▶ EXERCISE PROMPT
Please copy the records exactly as they appear, with all pictures left out.

▶ PROVIDED DATA
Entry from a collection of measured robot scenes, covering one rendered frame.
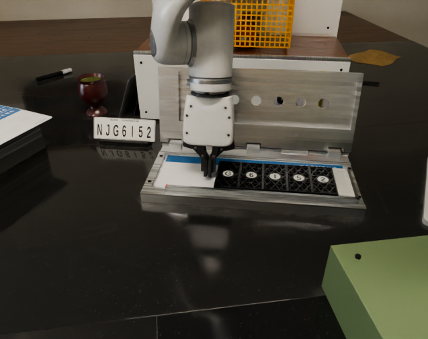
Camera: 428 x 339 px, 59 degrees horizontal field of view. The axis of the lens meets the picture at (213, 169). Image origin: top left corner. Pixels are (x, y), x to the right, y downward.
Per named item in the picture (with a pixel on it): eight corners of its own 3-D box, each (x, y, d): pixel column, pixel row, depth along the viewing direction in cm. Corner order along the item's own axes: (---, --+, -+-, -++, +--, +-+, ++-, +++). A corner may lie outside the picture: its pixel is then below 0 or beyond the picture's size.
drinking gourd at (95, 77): (79, 120, 110) (72, 83, 104) (84, 107, 117) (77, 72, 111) (109, 118, 111) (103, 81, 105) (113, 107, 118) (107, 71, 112)
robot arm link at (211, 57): (193, 79, 68) (239, 78, 72) (193, -2, 63) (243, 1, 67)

▶ EXERCISE RESULT
Entry from a collection of measured robot scenes, covering one rendered frame.
Camera: 428 x 339 px, 59 degrees horizontal field of view. The axis of the lens meets the picture at (213, 169). Image origin: top left corner. Pixels are (x, y), x to the right, y downward.
Per named item in the picture (with a pixel on it): eight corners of its own 3-D box, each (x, y, d): pixel column, pixel row, depth along the viewing direction in cm. Corner order along the item's own axes: (---, --+, -+-, -++, +--, +-+, ++-, +++). A corner may lie outside the picture: its pixel is then below 0 or beyond the picture's size.
drinking gourd at (95, 77): (79, 120, 110) (72, 83, 104) (84, 107, 117) (77, 72, 111) (109, 118, 111) (103, 81, 105) (113, 107, 118) (107, 71, 112)
robot arm link at (211, 57): (193, 79, 68) (239, 78, 72) (193, -2, 63) (243, 1, 67)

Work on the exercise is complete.